The most frequently retained surgical item that causes patient harm, is the cotton gauze surgical sponge that is available in a number of different sizes. Most reports of retained sponges refer to the 4"x4" raytex (an acronym we have coined to refer to a radiopaque textile) or the 18"x18" laparotomy pad. There have also been cases of retained OR towels. The most common sites are the abdomen/pelvis, the vagina and then the chest, although
sponges have been retained in surgical wounds of every size and after almost any operation. Increased appreciation has occurred around the problem of retained vaginal sponges and miscellaneous items left behind after spontaneous vaginal births as well as elective gynecological operative cases. This has led to efforts to move better safety and preventive strategies to labor and delivery areas in addition to the OR and other procedural areas. 

With retained sponges under better control, we are seeing 
increased reports of retained small miscellaneous items, devices and unretrieved device fragments. These include intact but separated parts of surgical items, some of which are not radiopaque, broken pieces of instruments, small needles, trocars, guidewires and sheaths. These events occur in the OR and throughout the hospital and involve a wide variety of procedural items and an expanded list of provider stakeholders. The preventive strategies for these types of items are not applicable only to the OR since retained guidewires, sheaths and catheters are found after interventional vascular, cardiac and radiological procedures. Various types of providers now must develop standardized processes to account for all of the tools and parts of devices. Practices originating in the OR can be shared with these other clinical groups to help prevent retention and speed accountability. 

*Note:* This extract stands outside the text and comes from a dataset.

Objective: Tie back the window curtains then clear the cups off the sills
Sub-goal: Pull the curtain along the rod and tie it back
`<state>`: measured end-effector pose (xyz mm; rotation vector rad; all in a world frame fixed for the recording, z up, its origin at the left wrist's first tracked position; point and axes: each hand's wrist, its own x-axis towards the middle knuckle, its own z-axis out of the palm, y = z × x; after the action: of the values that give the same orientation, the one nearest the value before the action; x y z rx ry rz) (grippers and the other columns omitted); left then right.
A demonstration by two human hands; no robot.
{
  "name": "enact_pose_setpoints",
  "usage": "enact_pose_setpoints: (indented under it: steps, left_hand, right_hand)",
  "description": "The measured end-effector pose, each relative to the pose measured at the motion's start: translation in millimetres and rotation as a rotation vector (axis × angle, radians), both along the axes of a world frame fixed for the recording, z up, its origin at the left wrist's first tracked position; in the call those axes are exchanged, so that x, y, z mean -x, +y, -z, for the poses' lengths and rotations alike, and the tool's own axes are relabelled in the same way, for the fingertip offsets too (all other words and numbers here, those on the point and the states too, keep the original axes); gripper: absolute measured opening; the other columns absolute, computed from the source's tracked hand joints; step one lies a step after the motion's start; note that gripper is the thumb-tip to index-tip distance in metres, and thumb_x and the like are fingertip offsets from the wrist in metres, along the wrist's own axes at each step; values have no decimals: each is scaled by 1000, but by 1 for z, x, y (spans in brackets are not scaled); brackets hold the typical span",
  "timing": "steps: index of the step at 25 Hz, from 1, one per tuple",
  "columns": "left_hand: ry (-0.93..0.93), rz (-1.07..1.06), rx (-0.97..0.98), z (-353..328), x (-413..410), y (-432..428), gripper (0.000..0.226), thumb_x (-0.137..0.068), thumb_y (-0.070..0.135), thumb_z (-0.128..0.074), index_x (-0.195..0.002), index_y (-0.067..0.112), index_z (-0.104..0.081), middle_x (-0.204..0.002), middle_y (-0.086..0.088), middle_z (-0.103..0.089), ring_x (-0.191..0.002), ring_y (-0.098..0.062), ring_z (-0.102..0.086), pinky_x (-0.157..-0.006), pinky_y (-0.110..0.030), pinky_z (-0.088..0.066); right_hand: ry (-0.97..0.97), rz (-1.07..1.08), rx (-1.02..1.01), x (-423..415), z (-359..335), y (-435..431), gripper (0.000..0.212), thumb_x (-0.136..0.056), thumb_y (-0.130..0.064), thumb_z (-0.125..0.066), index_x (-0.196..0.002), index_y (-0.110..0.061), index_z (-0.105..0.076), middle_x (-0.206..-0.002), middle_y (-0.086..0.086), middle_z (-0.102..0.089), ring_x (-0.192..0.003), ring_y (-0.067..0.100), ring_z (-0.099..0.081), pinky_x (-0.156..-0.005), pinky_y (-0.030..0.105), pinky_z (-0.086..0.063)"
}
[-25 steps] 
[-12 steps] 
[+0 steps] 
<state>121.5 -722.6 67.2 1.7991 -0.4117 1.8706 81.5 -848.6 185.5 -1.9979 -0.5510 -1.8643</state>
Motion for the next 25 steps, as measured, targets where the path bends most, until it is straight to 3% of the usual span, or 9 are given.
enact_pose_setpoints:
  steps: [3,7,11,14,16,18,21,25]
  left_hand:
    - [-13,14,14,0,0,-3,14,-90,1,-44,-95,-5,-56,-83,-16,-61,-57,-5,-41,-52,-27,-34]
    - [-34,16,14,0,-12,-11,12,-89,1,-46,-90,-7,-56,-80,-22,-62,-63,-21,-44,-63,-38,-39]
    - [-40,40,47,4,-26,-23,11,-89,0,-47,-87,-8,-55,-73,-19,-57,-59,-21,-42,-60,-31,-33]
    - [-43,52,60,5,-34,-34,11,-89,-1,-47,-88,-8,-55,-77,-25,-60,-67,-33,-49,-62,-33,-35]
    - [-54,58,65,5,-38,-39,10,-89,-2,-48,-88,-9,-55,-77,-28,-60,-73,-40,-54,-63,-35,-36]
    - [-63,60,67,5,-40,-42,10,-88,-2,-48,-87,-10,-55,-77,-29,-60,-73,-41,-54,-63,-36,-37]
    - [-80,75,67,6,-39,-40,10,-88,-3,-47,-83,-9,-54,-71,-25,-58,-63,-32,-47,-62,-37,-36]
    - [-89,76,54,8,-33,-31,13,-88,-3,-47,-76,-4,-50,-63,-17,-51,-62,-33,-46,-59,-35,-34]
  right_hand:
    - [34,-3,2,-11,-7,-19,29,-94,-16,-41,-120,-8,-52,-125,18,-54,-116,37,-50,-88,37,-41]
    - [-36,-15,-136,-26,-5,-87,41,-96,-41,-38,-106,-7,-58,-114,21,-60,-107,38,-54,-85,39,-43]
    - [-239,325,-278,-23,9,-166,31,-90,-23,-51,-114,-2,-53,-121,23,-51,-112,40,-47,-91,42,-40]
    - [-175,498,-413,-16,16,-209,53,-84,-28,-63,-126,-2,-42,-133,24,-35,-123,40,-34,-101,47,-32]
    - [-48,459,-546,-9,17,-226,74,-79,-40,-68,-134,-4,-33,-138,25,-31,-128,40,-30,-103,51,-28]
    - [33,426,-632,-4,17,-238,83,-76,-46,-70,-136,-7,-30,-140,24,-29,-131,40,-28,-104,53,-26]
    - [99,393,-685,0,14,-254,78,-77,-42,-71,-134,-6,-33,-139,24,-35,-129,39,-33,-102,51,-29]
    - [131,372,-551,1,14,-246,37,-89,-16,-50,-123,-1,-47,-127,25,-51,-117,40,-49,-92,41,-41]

Using Sir James Reason's swiss cheese analysis of the latent factors and failed defenses which contribute to error, these 
cases represent problems in communication between perioperative care personnel and problems in practice (examination of the surgical wound, accounting procedures for surgical items, the taking of x-rays and their interpretation). In this way, RSI cases share characteristics with other surgical patient-safety problems such as "the wrongs" (wrong site, patient or operation) and surgical fires. Risk adjusting the patient or type of operation misses the point that the risk resides with the people and the environments in which they work. And it's up to the people to identify any manufacturer error's in addition to their own and other stakeholders they engage with. The focus of past efforts has been directed towards success rather than looking at ways the humans can and will fail. This focus on failure and ways to help the humans do the right things right requires a different perspective.
This is a schematic of a standardized sponge management practice called the Sponge ACCOUNTing System, which is a free deliverable of the NoThing Left Behind® Project. It is not something that you buy, it is something that you do. Everyone (Doctors, Nurses, Anesthesiologists, Radiologists, Surgical Technologists) in the OR or procedural area, Obstetrical Suite, perinatal birthing rooms, non-OR procedural areas where incisions are made and surgical sponges are used (or should be used) has to do it. One person cannot do it alone. It is a system change and requires system integration and employment.

                THE SPONGE ACCOUNTing SYSTEM

Here is a video on the Sponge ACCOUNTing System to see how it works

Many hospitals have been able to accomplish the goal of having zero retained sponges for at least a year using this practice. And whole systems of hospitals (n>13) have had zero retained sponges for multiple (n=5+) years. The time has come where there is no excuse for retained surgical sponge cases to occur. There are a sufficient number of good systems in place to prevent this event from occurring and now it requires the necessary behavior changes to employ safer practices.